## What you will do:
Repeat exactly, and only, the lines below starting at the line that contains "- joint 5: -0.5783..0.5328" and ending at the line that contains "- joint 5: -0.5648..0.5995", inclusive of both.

## Raw data:
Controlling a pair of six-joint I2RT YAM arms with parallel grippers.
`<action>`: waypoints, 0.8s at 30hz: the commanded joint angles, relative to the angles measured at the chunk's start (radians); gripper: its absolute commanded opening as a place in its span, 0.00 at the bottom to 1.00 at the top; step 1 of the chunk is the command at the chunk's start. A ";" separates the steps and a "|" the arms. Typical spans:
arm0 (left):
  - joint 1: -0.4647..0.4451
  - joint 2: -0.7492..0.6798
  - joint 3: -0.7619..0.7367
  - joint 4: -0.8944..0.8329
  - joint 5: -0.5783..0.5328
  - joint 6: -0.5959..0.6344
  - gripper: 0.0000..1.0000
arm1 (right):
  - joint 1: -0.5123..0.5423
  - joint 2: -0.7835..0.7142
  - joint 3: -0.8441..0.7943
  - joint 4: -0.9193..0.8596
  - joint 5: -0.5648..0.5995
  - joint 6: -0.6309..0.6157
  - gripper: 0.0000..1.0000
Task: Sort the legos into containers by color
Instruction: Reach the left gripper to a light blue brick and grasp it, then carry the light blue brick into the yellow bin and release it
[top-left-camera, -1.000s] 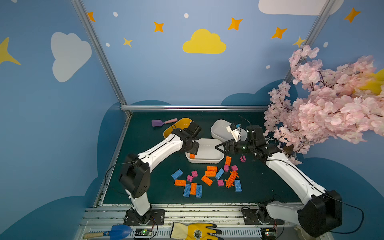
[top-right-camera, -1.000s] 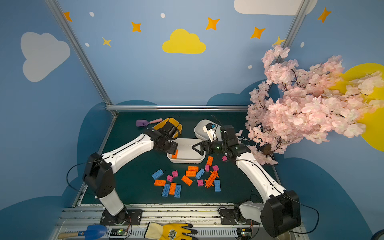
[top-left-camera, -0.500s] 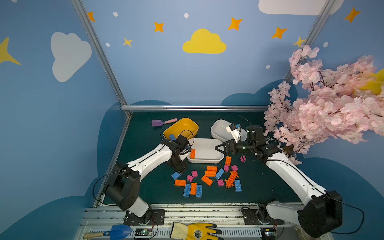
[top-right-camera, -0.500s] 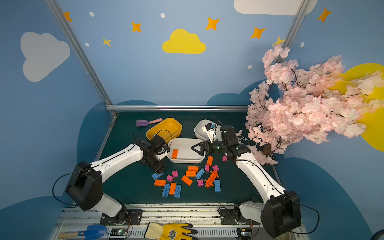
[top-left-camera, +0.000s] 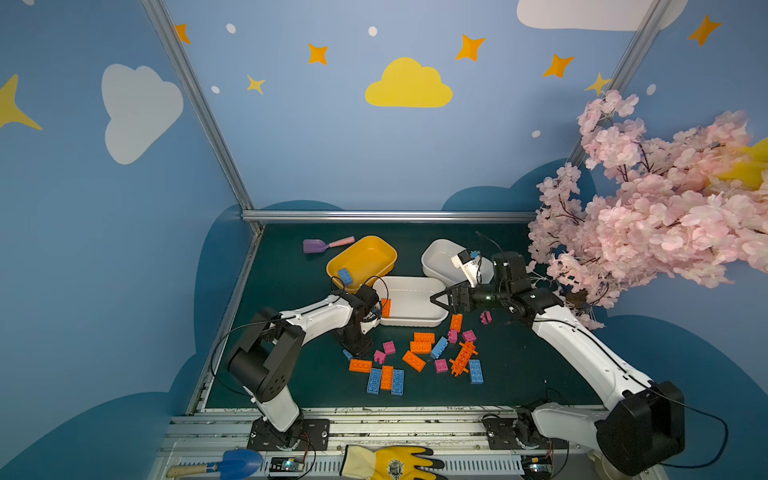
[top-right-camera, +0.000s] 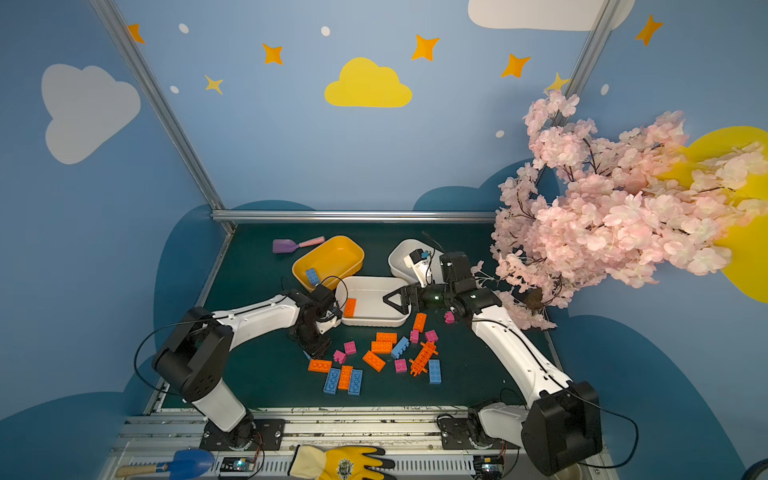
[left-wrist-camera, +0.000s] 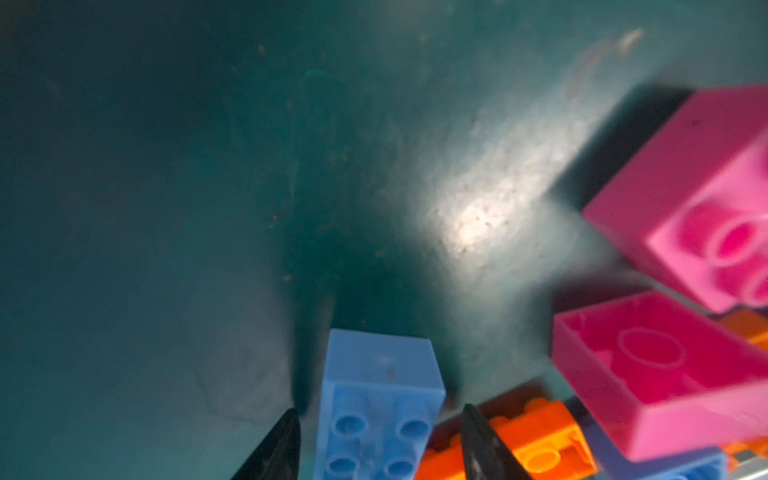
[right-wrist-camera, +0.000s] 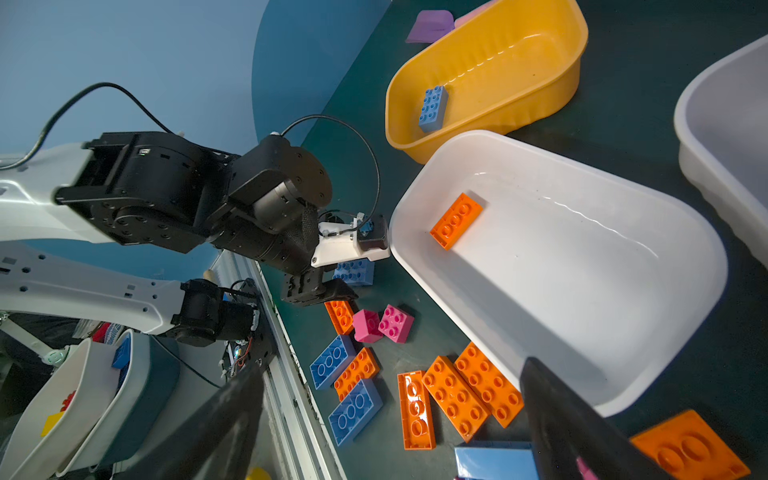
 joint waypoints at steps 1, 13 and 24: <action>-0.002 0.021 -0.001 0.020 -0.004 -0.001 0.53 | 0.001 -0.006 -0.006 -0.016 -0.014 -0.020 0.95; 0.018 -0.084 0.066 -0.078 -0.013 -0.033 0.31 | 0.000 -0.008 0.005 -0.022 0.001 -0.017 0.95; 0.088 -0.099 0.382 -0.180 0.068 -0.088 0.30 | -0.004 0.025 0.043 0.009 0.010 0.007 0.95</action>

## Solution to this task:
  - joint 5: -0.5783..0.5328
  - joint 6: -0.5959..0.6344
  - gripper: 0.0000..1.0000
arm1 (right):
  - joint 1: -0.5123..0.5423
  - joint 2: -0.7835..0.7142
  - joint 3: -0.8441..0.7943
  - joint 4: -0.9193..0.8596
  - joint 5: -0.5648..0.5995

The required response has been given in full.